Et selon une règle bien établie sur les marchés, si le maïs ne peut satisfaire la demande, les opérateurs se reportent sur le Blé dont le prix retrouve son record de mai 2013 ; la situation s’est compliquée avec la mise en place par Moscou d’une taxe à l’exportation de blé.
Mais les autres productions agricoles voient également leurs prix augmenter. Participe au mouvement le Sucre dont l’envolée des prix découle en partie de la baisse de de 30 % de la production brésilienne, de la concurrence avec l’éthanol et de l’engorgement des ports brésiliens.
L’Afrique va une nouvelle fois être confrontée à un double phénomène :
  • Ses exportations sont valorisées avec des cours de certaines spéculations agricoles, comme le cacao, le café ou le coton bien orientés
  • En revanche, elle risque de pâtir de la flambée des prix des céréales le plus souvent importées.

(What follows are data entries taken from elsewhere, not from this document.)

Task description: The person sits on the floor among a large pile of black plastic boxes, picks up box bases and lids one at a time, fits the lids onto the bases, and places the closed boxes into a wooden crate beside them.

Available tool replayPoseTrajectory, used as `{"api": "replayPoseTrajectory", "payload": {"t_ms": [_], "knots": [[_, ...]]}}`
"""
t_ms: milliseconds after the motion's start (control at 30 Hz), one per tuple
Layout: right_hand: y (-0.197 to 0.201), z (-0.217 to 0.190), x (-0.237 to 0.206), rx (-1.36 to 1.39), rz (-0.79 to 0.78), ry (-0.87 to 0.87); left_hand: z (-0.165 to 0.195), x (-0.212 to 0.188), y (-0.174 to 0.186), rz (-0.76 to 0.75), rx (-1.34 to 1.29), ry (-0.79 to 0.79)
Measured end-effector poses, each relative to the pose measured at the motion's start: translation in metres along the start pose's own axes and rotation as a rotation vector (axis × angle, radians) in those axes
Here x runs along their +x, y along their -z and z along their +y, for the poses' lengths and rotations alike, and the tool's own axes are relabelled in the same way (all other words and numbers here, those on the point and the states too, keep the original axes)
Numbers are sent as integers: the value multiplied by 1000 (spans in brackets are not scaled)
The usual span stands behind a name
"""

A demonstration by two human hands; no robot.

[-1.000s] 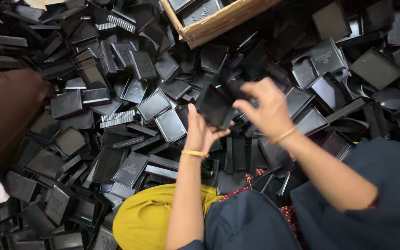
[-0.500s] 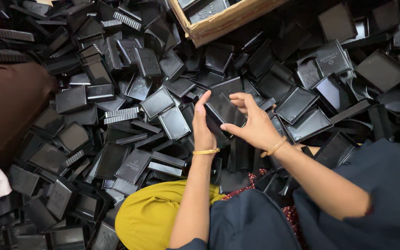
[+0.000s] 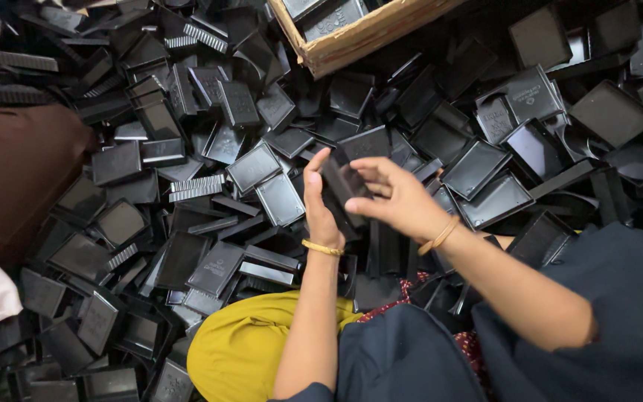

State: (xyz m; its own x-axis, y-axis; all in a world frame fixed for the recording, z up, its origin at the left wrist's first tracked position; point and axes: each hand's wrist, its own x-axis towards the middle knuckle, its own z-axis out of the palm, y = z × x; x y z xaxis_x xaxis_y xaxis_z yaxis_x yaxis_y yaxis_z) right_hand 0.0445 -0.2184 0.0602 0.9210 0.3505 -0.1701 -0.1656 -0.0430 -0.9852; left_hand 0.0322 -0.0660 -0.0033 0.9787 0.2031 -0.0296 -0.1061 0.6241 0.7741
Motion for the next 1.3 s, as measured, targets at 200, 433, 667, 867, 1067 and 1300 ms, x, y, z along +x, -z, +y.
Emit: {"api": "replayPoseTrajectory", "payload": {"t_ms": [200,433,667,867,1067,1300], "knots": [[-12,2,-9,-180,-26,-26,7,-2,0,68,82,-123],[-11,9,-5,-62,-64,-83,11,2,2,-9,306,-291],[6,9,0,211,-301,-383,19,-3,11,-22,531,-335],[-10,9,-27,-73,-76,-134,26,6,23,295,1020,-495],[-23,-16,-35,-329,92,86,17,8,32,341,814,-469],[66,-112,61,385,163,350,-35,82,2,3,954,-285]]}}
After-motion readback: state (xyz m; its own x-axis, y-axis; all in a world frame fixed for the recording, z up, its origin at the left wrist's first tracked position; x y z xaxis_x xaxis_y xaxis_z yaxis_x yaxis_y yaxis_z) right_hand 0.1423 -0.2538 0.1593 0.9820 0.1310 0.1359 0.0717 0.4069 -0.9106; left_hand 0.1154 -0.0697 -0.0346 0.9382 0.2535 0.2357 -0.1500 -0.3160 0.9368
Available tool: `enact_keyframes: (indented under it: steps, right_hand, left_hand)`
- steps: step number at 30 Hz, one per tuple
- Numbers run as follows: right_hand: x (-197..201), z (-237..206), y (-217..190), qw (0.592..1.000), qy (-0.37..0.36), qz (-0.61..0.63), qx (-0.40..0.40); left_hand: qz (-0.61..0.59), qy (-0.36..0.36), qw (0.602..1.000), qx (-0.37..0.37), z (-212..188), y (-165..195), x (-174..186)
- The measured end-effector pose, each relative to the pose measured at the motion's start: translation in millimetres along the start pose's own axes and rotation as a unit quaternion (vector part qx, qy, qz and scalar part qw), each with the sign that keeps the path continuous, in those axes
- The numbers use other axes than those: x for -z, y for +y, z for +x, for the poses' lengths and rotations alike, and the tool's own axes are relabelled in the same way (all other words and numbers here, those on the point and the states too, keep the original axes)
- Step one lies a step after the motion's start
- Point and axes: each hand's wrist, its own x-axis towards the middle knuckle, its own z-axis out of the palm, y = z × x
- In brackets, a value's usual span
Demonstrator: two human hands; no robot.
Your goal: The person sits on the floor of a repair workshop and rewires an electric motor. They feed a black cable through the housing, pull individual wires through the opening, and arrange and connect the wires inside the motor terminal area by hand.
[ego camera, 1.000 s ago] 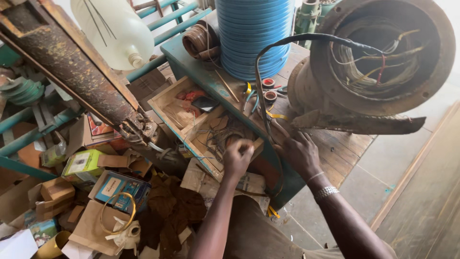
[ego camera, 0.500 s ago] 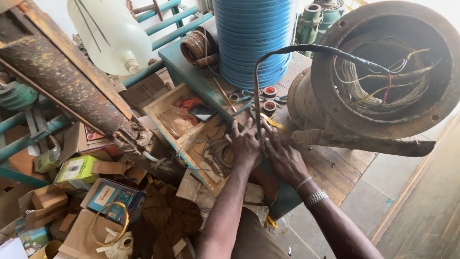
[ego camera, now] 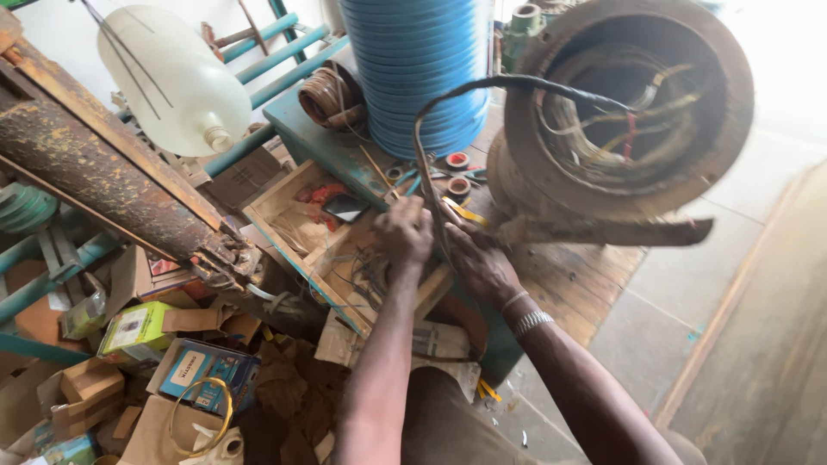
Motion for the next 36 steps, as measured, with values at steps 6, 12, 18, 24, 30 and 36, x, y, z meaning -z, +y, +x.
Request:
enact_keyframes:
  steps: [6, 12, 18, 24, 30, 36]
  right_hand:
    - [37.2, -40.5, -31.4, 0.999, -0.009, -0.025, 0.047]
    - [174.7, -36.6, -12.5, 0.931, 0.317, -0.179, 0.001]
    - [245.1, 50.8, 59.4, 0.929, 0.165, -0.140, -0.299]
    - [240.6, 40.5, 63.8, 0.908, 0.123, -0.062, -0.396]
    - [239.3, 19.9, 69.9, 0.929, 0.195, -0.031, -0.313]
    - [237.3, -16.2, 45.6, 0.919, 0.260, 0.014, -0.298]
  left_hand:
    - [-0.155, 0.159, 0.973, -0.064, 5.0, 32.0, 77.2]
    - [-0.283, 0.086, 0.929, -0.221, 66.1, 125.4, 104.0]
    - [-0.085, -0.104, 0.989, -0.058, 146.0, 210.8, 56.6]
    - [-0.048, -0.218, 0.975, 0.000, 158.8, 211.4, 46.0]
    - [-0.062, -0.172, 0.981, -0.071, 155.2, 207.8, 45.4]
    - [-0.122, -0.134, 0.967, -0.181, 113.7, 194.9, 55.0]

Les opérateurs économiques mondiaux semblent avoir tourné la page de la pandémie et s’orienter de manière déterminée dans un mouvement de forte reprise de l’activité économique. Même si ce retournement était prévisible avec les milliers de milliards de dollars, les trillions de dollars, injectés dans le circuit économique, notamment par les États-Unis, il n’en demeure pas moins que la rapidité avec laquelle il s’est opéré est surprenante.
Cette évolution est la conséquence directe des campagnes de vaccination qui ont permis à certains pays d’atteindre une forme d’immunité collective. Il faut maintenant espérer qu’un nouveau variant ne vienne pas contrarier le mouvement comme un grain de sable qui s’insère dans un mécanisme d’horlogerie.
Par ailleurs, l’économie mondiale est confrontée à trois risques :
  • L’apparition d’une inflation rampante avec une lente diffusion dans l’économie. Au-delà du prix intrinsèque de la matière première, cette inflation est alimentée par l’augmentation du prix du fret maritime très sollicité par la reprise.
  • L’accentuation des déséquilibres entre la Chine et l’Occident
  • Une telle situation sur les marchés favorise les comportements spéculatifs qui alimentent les bulles. De la même façon que la roche tarpéienne est proche du capitole, plus les prix s’envolent, plus la perspective d’un krach est proche.
La rivalité américano-chinoise et l’absence de gouvernance mondiale deviennent de plus en plus problématiques.